Los mamotretos

Marlon Puertas
Guayaquil, Ecuador

Qué feo debe ser escuchar de tu ídolo, de la persona en la que has depositado todas tus esperanzas, tus sueños, tu futuro, por la que has derramado lágrimas de éxtasis político en tarimas y en arrabales, ese mismo por el que te quedaste ronco de tanto vitorearlo, escucharlo que públicamente haga pedazos tu aporte, tu trabajo, calificado tan peyorativamente como un mamotreto.

Deben dar ganas de mandarlo al diablo, de decirle quédate con tu partido, con tu color verde que ni me gusta, con las camisetas folclóricas que me pongo solo por quedar bien contigo, con toda, todita tu revolución. Me largo.

Mucha más desazón debe dar cuando esta no es la primera vez, sino la segunda, la tercera, la cuarta, el retro incluido. Hasta perdieron la cuenta. Con un breve periodo de gracia -por la campaña, claro está- marcado por la armonía absoluta, en la que el implacable calificador de mamotretos, se juntaba a sus autores, se tomaba fotos con ellos y pedía a todo el mundo que vote por estos personajes, esos a los que ahora califica de limitados y autores de adefesios legislativos. Huele a engaño colectivo, a estafa.

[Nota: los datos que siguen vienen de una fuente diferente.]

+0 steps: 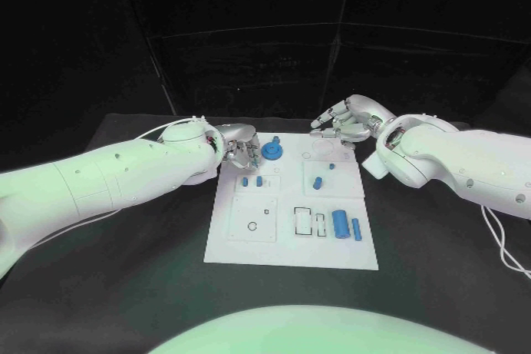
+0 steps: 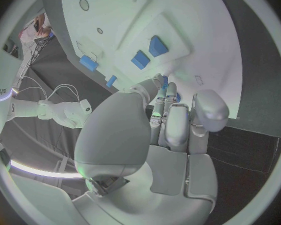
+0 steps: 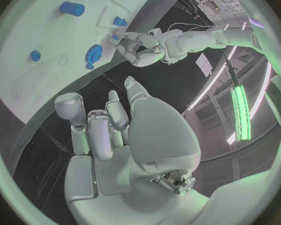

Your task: Assemble the parts on the task board

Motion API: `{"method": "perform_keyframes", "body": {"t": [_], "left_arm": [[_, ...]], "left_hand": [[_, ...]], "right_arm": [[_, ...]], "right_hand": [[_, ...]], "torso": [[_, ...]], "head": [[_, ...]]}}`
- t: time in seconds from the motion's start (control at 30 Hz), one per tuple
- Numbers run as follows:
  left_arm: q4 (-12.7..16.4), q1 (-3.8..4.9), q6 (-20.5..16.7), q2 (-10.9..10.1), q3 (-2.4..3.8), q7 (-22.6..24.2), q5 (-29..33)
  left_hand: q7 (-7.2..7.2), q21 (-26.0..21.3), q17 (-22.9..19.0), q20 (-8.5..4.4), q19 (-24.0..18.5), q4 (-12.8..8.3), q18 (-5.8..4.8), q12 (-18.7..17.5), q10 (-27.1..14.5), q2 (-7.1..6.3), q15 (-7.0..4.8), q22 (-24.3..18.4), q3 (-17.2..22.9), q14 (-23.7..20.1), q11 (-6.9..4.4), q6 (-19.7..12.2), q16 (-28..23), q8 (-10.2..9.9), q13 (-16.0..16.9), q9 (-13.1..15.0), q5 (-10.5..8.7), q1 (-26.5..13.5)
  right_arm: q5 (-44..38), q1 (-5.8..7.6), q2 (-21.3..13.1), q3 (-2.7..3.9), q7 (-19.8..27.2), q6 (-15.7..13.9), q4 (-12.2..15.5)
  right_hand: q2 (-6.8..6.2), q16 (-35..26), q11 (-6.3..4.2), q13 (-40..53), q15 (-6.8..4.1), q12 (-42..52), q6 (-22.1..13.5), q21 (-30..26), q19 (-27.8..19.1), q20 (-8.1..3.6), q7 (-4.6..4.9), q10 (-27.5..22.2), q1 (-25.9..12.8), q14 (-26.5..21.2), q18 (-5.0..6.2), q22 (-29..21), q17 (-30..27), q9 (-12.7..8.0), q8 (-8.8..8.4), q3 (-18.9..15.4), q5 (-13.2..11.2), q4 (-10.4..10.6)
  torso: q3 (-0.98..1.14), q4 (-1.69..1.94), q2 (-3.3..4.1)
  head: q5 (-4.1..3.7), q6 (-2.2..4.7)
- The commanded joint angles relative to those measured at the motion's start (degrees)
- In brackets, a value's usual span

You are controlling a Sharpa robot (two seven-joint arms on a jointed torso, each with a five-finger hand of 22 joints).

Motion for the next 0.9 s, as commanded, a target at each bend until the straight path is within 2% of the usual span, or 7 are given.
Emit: {"method": "perform_keyframes", "body": {"t": [0.03, 0.9], "left_arm": [[-0.08, 0.00, 1.54, 0.17, 0.03, -0.43, 0.37], [-0.70, -0.15, 2.19, 1.01, 0.01, -1.13, 0.37]], "left_hand": [[0.06, 0.20, -0.06, 0.17, -0.27, 0.09, -0.65, -0.35, 0.24, 0.11, 0.05, 0.05, 0.37, 1.32, 0.03, 0.39, 0.33, -0.20, 0.08, -0.07, 0.10, -0.57], [0.03, 0.53, -0.15, 0.19, -0.31, 0.12, -0.70, -0.60, 0.46, -0.09, 0.04, 0.44, 0.31, 1.26, 0.01, 0.51, 0.34, -0.35, 0.12, -0.12, 0.09, -1.00]], "right_arm": [[0.14, 0.09, 0.02, 0.04, 0.53, 0.07, 0.09], [0.14, 0.09, 0.09, 0.04, 0.47, 0.20, 0.08]], "right_hand": [[0.32, -0.31, -0.04, -0.02, -0.37, -0.15, -0.30, -0.13, -0.39, -0.07, 0.12, -0.44, 0.04, 3.32, 1.10, -0.05, 4.04, -0.07, 0.37, -0.22, 0.20, 0.15], [0.32, -0.31, -0.04, -0.02, -0.37, -0.15, -0.30, -0.13, -0.39, -0.07, 0.12, -0.44, 0.04, 3.32, 1.10, -0.05, 4.04, -0.07, 0.37, -0.22, 0.20, 0.15]], "torso": [[-0.01, 0.04, -0.03], [0.00, 0.02, -0.01]], "head": [[-0.01, -0.08], [-0.10, -0.21]]}}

Que ninguno de los ofendidos haya salido con entereza a defenderse, tal vez da la razón al calificador. Es más, yo estoy de acuerdo con el término, porque esa reforma a la ley de Inquilinato, en efecto, era un mamotreto. Con la diferencia que yo no he pedido a nadie que vote por esas mentes lúcidas, porque no me consta, sinceramente, esa lucidez.

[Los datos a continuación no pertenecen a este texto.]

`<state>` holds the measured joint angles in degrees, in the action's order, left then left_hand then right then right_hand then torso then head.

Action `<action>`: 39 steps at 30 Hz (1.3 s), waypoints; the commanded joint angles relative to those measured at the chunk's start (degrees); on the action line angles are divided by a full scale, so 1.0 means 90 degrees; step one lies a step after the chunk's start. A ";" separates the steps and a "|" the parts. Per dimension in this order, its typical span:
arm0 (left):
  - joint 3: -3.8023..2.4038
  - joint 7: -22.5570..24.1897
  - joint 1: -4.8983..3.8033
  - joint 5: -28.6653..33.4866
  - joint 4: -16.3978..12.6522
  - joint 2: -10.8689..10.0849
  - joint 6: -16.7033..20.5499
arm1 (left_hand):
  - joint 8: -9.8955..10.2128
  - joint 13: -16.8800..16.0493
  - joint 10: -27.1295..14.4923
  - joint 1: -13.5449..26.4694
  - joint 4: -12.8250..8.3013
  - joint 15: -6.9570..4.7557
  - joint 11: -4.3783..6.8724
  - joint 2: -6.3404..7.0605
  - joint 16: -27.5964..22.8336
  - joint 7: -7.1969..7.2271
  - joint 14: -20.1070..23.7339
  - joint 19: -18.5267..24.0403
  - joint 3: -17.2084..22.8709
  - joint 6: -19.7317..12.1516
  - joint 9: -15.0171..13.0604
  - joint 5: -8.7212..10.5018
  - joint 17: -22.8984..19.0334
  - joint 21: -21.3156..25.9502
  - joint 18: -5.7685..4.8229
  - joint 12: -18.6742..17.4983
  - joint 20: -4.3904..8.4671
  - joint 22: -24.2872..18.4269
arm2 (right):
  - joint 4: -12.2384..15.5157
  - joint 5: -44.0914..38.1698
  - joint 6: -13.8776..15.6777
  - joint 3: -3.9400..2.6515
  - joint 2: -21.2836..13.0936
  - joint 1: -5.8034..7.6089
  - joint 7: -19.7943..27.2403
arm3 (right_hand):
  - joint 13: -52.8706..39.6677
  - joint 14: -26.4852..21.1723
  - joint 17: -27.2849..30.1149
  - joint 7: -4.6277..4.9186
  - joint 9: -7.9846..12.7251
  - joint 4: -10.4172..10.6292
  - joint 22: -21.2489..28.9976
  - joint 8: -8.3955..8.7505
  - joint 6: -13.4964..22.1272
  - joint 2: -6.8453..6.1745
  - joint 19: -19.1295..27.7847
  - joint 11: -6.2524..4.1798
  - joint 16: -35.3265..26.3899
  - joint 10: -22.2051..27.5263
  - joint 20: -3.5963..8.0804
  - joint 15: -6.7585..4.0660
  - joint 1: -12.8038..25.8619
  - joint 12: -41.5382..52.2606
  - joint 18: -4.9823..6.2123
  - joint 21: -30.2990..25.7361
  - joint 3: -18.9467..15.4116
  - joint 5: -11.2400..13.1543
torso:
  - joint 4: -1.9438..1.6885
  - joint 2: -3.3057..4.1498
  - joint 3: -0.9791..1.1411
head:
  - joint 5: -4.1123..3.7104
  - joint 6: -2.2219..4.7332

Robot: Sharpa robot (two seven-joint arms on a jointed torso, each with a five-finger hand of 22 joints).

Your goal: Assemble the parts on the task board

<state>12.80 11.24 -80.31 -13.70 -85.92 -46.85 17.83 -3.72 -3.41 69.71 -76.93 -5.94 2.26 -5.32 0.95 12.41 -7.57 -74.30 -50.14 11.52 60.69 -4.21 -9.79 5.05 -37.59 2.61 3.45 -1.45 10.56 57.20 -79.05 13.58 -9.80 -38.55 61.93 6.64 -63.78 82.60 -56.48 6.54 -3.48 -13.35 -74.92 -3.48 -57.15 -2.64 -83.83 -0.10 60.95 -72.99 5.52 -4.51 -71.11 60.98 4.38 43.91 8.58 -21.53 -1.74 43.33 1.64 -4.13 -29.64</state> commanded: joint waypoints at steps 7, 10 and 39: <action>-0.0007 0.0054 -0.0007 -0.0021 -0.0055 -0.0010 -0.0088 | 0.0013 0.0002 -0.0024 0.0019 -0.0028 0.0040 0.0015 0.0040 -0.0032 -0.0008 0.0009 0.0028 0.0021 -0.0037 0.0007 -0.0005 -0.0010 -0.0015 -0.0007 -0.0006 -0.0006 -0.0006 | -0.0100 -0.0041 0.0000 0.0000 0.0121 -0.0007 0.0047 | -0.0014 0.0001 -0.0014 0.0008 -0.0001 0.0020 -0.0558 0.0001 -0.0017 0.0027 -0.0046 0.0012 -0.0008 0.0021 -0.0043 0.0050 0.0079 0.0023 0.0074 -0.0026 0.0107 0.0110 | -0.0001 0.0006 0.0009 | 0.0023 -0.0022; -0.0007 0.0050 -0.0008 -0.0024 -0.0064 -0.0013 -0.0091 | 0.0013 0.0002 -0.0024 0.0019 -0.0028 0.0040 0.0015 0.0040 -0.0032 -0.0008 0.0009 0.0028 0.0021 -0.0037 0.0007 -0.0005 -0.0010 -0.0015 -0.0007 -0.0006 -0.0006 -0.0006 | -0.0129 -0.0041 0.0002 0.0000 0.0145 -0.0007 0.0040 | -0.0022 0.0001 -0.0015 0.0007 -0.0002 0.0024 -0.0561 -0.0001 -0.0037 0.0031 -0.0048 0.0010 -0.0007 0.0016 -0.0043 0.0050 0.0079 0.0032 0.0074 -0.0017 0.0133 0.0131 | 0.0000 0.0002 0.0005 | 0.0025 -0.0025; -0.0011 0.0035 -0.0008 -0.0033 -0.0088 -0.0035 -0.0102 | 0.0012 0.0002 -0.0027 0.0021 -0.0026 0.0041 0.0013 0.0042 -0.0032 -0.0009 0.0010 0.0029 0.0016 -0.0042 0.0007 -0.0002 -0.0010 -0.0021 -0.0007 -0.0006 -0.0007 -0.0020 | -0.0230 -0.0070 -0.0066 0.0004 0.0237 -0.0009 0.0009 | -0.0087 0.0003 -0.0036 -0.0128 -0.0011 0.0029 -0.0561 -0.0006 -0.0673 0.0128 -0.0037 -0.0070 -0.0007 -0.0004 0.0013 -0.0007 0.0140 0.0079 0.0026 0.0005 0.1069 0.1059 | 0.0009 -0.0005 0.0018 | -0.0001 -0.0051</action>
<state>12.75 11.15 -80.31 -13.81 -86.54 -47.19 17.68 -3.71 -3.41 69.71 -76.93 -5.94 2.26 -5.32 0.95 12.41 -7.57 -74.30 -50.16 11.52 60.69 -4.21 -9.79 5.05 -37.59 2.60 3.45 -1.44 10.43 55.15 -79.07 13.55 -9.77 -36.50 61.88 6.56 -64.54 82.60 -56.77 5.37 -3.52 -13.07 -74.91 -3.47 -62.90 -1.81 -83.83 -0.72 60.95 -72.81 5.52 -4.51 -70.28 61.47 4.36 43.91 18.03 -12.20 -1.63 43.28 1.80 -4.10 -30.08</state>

Que la palabra dignidad sea empleada únicamente para peroratas políticas y no para contundentes respuestas personales, deja en claro con quienes contamos en la Asamblea.

Debe ser triste, ser uno de más de 100 legisladores, que no se siente valorado por su ídolo revolucionario. Saber que solo es una ficha más, obediente, no deliberante, que debe alinearse sí o sí a las órdenes que vienen de la única mente lúcida de este proceso, que marca los pasos sin tregua a toda su tropa. Y el que hace perder el ritmo en el pelotón, está fuera.

La lealtad exigida está convirtiéndose, por efectos del avance revolucionario, en un vasallaje que provoca repulsa. Esa dependencia y sumisión puede llegar a ser enfermiza, asunto que no nos competería, si no fueran estos personajes los integrantes de una función del Estado, importante hasta hace algún tiempo, en la necesaria división de los poderes políticos del país.

Aquí no hay esa división y eso lo aceptaron gustosos esos que ahora gimen en susurros por los cocachos presidenciales. Asumieron que su aporte en campaña, su incondicionalidad, les reportaría en el corto plazo una retribución generosa de los mandos divinos, aunque sea con una dosis mínima de respeto. Ni eso.

Tienen que irse preparando para cuatro años más de esos golpes, que no significan otra cosa que la verdadera valoración que les da su amado líder, el casi infalible, cuya perfección parece que únicamente se quiebra en el momento que escoge a los candidatos de sus listas.